**Task details**
Pull every line with "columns" from the data.

**The data**
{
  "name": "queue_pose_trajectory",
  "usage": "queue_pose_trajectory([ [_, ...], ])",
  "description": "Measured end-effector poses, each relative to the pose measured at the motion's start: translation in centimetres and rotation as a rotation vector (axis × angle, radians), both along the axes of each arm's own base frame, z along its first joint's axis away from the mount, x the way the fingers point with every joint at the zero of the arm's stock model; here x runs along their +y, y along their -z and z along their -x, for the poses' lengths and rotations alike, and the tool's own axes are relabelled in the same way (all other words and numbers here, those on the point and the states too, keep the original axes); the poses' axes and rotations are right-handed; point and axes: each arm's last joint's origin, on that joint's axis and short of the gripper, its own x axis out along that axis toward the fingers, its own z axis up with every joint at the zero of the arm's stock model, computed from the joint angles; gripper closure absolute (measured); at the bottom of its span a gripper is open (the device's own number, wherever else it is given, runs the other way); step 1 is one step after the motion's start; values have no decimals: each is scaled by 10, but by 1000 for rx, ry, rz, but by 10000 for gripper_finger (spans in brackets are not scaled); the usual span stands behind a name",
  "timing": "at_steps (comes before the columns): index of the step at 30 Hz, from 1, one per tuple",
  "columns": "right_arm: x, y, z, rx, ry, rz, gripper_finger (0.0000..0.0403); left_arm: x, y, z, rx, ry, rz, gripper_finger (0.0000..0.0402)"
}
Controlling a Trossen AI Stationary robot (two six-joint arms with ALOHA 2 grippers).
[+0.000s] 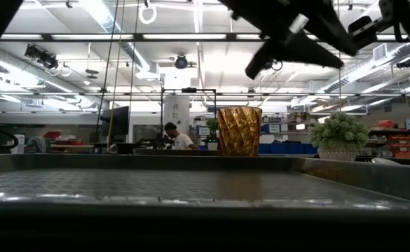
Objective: Pick and place plate/cup/fork/spoon on tray
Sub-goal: Prepare the orange fork
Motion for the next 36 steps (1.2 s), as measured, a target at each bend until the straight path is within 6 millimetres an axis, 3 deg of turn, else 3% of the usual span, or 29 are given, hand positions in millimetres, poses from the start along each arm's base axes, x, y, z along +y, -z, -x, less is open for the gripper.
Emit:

**Result for this exercise**
  "timing": "at_steps (comes before the columns): index of the step at 30 Hz, from 1, one per tuple",
  "columns": "right_arm: x, y, z, rx, ry, rz, gripper_finger (0.0000..0.0403); left_arm: x, y, z, rx, ry, rz, gripper_finger (0.0000..0.0402)"

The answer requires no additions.